The People’s Republic of China disdains the recent U.S. trade agreement with the Republic of China.
The deal reduces U.S. tariffs on most imports from Taiwan to 15%. For its part, the ROC agreed to “remove or reduce 99% of its tariff barriers, the office of the U.S. Trade Representative said.” But President Lai Ching-te “stressed that the rate on 93 items would remain unchanged to protect important agriculture and industrial sectors such as rice farming.”
The deal is not quite done. The agreement must still be accepted by the opposition-dominated ROC legislature (Associated Press, February 13, 2026).
The 15% rate is the same as that levied on other U.S. trading partners in the Asia-Pacific region, such as Japan and South Korea….
In a separate but related deal, Taiwan will make investments of $250 billion in U.S. industries, such as computer chips, artificial intelligence applications and energy. The Taiwanese government says it will provide up to an additional $250 billion in credit guarantees to help smaller businesses invest in the U.S.
The investments helped enable the U.S. to reduce its planned tariffs from as much as 32% initially to 15%.
Guo Jiakun, a spokesman for the Chinese Foreign Ministry, says that “China always firmly opposes countries…signing any agreement that carries sovereign connotations and an official nature with China’s Taiwan region.”
But the implication that the ROC is not a region of the PRC but an independent state with which another state can do a deal is in fact one of the good points of the trade agreement. Thanks, Guo, for, contrary to your intention, underscoring this valuable feature of the U.S.-ROC deal.
Same as others
Best would be no tariffs or other barriers on trade imposed by either side when the negotiating countries are not hostile toward each other.

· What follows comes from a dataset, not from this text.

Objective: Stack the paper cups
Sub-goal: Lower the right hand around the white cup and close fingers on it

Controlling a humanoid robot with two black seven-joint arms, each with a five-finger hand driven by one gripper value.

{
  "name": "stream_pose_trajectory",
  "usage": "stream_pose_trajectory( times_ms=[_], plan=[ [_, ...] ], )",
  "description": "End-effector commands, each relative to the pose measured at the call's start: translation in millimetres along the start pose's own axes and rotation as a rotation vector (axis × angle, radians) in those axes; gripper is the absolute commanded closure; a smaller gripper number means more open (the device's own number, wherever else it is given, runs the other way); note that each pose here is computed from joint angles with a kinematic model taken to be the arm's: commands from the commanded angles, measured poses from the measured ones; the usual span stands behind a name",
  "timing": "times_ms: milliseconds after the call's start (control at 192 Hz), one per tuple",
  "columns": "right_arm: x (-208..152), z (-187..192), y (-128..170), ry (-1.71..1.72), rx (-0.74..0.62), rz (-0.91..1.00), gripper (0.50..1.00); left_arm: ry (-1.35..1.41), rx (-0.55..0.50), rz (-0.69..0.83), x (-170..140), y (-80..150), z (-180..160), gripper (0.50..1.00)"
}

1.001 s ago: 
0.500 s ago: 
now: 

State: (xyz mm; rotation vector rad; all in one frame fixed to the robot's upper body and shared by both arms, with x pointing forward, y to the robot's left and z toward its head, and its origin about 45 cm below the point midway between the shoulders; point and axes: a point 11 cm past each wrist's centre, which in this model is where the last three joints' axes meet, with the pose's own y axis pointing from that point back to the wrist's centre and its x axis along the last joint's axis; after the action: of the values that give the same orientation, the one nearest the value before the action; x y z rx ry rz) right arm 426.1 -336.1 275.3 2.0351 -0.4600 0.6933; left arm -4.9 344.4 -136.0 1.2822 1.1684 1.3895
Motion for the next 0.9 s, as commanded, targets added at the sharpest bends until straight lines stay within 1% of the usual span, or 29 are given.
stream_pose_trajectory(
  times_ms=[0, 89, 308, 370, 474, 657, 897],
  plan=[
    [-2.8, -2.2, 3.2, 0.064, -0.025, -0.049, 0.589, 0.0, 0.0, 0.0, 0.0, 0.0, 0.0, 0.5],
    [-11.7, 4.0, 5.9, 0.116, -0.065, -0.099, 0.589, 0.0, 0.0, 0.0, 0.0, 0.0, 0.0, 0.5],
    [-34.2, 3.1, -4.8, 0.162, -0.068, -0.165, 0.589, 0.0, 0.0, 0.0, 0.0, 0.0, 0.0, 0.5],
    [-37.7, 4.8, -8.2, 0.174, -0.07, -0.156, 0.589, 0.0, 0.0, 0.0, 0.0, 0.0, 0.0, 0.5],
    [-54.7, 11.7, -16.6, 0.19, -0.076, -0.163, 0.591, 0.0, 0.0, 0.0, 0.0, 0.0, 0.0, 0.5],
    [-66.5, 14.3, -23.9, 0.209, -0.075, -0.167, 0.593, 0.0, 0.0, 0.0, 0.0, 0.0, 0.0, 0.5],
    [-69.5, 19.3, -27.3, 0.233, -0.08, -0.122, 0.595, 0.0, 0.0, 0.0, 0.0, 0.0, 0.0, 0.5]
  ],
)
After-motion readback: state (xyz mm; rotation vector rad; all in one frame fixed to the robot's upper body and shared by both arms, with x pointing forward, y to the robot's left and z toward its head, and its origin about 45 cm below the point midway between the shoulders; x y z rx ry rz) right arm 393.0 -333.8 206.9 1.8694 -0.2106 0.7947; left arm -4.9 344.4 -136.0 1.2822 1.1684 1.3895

But if a 15 percent tariff is the Trump administration’s current rock-bottom surcharge on imports from friendly countries, the agreement at least puts the Republic of China on a par with other friendly or friendly-ish trading partners.
“Our goal is to lower mutual tariffs,” says ROC Premier Cho Jung-ta (shown above, right, with President Lai Ching-te). “Taiwan has successfully obtained 15% in tariffs with no added fees. This is the same tariff imposed on Japan, Korea and the European Union.”